さて、それではカナダ南西部からアメリカ北西部にかけて、ロッキー山脈周辺に生息する小さなシマリス、キマツシマリスの場合はどうでしょうか。
彼らもまた、特有の方法で冬に耐えます。
彼らは冬眠をします。
しかしそれはジュウサンセンジリスのような真の冬眠ではなく、トーパーと呼ばれるより一時的なもので、彼らはこの一時的な冬眠を冬季の間に何度も繰り返します。

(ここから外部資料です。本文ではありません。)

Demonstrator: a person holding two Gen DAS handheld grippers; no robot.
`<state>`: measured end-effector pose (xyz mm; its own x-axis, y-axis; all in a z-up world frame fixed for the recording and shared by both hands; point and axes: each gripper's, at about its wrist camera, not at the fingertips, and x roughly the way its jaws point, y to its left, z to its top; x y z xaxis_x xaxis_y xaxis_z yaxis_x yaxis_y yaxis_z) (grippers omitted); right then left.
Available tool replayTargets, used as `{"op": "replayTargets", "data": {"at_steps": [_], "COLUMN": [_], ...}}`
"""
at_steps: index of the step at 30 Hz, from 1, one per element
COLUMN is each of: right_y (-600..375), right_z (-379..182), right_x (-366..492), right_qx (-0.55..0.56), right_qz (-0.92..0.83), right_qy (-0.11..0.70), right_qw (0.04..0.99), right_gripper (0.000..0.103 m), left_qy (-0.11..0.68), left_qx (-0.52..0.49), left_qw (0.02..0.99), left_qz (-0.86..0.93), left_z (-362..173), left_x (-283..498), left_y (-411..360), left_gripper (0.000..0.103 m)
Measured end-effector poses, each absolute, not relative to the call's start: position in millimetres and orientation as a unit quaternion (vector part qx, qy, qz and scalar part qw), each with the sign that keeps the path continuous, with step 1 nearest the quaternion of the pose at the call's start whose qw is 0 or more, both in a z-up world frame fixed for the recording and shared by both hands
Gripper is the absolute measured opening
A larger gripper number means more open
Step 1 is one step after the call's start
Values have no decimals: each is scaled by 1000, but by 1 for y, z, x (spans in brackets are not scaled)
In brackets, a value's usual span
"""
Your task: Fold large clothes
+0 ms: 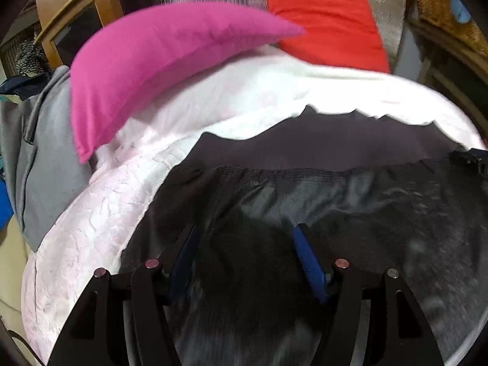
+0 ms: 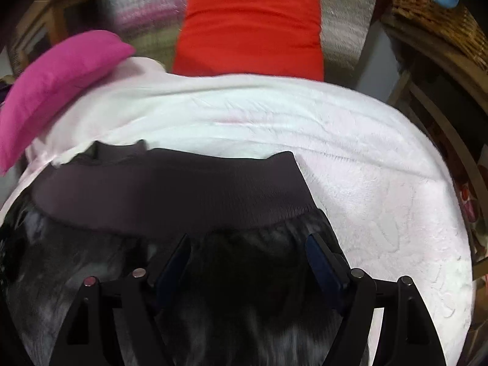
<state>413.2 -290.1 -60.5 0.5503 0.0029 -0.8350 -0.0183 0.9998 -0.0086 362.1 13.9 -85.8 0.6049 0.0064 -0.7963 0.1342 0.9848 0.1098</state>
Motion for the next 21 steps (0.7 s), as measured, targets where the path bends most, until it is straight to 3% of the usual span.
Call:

これに関係して、彼らは冬眠前にあまり脂肪を蓄えません。
その代わり、トーパー間の覚醒時に餌を食べます。
この餌は冬が来る前に蓄えられたものです。
そう、彼らもまた樹上性リスのような貯食をするのです。
キマツシマリスは、冬が来るまでに巣穴やその近くのあちこちに餌を貯め、冬眠前になるとそれらを巣穴の貯食場所に集めます。

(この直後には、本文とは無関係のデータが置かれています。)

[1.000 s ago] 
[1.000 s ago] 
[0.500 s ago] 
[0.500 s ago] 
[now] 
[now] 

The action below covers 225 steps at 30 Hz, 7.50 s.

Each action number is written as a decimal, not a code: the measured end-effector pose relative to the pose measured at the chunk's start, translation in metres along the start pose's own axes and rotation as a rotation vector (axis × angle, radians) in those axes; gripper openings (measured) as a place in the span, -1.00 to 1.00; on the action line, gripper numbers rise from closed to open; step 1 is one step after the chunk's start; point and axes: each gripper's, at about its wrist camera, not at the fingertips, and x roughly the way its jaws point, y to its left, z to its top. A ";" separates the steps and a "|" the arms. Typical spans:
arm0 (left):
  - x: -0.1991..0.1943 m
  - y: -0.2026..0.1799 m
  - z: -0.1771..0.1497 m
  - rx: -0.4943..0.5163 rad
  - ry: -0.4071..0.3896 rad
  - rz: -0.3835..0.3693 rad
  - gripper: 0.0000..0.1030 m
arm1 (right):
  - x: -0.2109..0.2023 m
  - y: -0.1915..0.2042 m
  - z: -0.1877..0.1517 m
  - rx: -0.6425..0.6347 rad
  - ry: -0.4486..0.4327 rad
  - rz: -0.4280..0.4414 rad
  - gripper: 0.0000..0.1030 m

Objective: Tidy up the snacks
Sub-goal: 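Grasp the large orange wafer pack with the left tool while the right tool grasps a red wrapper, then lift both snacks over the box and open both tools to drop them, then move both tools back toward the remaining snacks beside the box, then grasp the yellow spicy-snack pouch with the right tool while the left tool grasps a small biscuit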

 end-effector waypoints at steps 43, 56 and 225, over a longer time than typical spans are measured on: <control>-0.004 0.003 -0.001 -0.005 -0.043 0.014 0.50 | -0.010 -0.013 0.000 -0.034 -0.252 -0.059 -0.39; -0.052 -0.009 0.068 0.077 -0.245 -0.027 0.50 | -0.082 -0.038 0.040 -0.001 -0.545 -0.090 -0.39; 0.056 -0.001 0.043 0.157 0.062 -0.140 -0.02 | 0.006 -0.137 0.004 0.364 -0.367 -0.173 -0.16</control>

この冬眠と貯食のハイブリッドともいえる方法で、キマツシマリスは冬を乗り切ります。
冬という季節は、動物たちの特性がよく出る季節かもしれません。

キマツシマリスの生態
生息地
標高975m~2,900mの低木林や針葉樹林に生息します。
岩場や草原にもいますが、生きるには近くに森林が必要です。
形態
シマリスの中でも小さい彼らの全長は18.1~24.5㎝、そのうち8~10㎝をしっぽが占めます。

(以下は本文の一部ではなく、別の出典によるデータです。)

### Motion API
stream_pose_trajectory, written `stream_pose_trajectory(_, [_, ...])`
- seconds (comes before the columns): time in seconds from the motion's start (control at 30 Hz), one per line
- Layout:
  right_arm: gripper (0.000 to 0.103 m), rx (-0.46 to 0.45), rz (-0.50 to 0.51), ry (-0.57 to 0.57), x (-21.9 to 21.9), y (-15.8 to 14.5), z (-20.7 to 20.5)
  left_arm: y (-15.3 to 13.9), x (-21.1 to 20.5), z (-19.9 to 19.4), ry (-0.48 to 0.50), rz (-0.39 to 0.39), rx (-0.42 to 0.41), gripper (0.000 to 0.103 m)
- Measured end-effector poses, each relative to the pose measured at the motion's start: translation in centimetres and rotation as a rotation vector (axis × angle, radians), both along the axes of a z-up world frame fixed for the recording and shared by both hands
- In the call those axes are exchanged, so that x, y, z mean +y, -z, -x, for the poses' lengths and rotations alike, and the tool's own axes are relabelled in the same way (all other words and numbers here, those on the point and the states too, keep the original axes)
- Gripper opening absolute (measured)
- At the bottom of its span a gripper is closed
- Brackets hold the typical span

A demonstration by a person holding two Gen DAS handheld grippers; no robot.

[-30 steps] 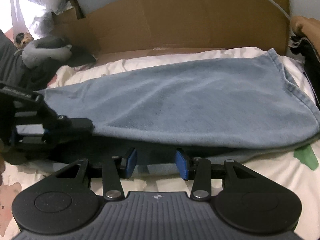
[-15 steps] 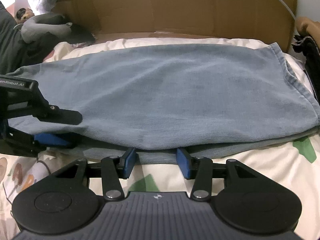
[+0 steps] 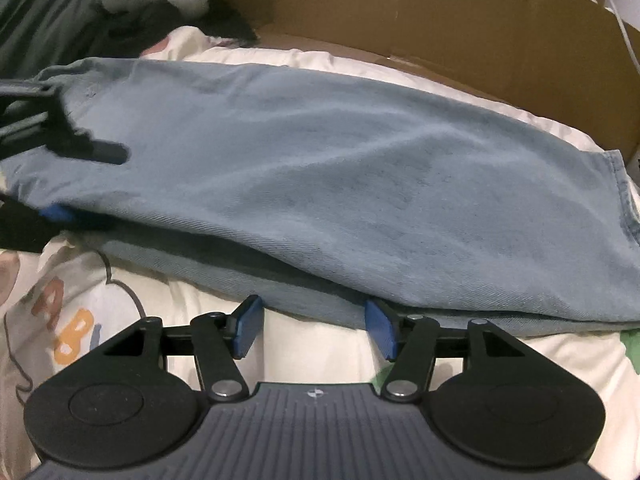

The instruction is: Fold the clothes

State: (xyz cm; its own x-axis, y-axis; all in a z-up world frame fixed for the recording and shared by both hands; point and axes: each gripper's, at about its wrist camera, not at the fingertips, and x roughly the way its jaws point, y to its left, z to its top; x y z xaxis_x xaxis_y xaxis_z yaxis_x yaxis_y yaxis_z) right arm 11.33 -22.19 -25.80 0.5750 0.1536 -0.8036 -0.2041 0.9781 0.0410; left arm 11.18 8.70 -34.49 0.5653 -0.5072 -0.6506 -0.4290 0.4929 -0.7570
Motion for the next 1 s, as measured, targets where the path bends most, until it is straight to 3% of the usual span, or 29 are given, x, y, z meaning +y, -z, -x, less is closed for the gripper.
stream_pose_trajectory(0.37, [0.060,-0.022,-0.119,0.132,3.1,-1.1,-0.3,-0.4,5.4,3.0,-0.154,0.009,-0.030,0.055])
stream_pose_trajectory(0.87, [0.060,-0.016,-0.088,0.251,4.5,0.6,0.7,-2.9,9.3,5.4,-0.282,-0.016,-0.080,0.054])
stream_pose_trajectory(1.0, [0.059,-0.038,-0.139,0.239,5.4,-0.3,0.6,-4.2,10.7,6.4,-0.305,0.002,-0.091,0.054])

体重は30~70gで、メスの方が大きい傾向にあります。
頬袋を持ち、ここに一時的に餌を蓄えることができます。

食性
種子や果実、葉、根、花、蕾、菌類、昆虫類など60種近い生物をエサとします。
捕食者にはコヨーテやボブキャット、アナグマ、イタチ類、猛禽類、ヘビ類がいます。



行動・社会
単独性で薄明薄暮性のキマツシマリスは、樹上でも地上でも活動します。
巣は樹高18mまでの樹洞などに作られますが、地上のものの方が重要です。
地中の巣は自分で掘ることができ、深さは50㎝まで達します。
なわばり性は弱いですが、巣穴近くでは周囲を警戒します。
10の音声が知られており、警戒や威嚇などに使われます。
繁殖
繁殖は冬眠から明けた4月~5月に行われます。
メスは年に一度だけ発情し、音声によってオスにアピールします。
その後2~6匹のオスに追いかけられ、その中のオスたちと交尾します。
妊娠期間は約30日で、一度に5、6匹の赤ちゃんが生まれます。
赤ちゃんは生後6週ごろ離乳し、巣から出てきます。
そして生後8~12週で独立していきます。
性成熟には1~2歳で達します。
寿命は野生で長いと5年です。

人間とキマツシマリス
絶滅リスク・保全
分布域が広く、個体数も安定しているキマツシマリスに絶滅の心配はあまりなく、IUCNのレッドリストでは軽度懸念の評価です。
彼らの生存を脅かす大きな脅威も特にありません。
Neotamias amoenus | The IUCN Red List of Threatened Species
動物園
日本でキマツシマリスを見ることはできません。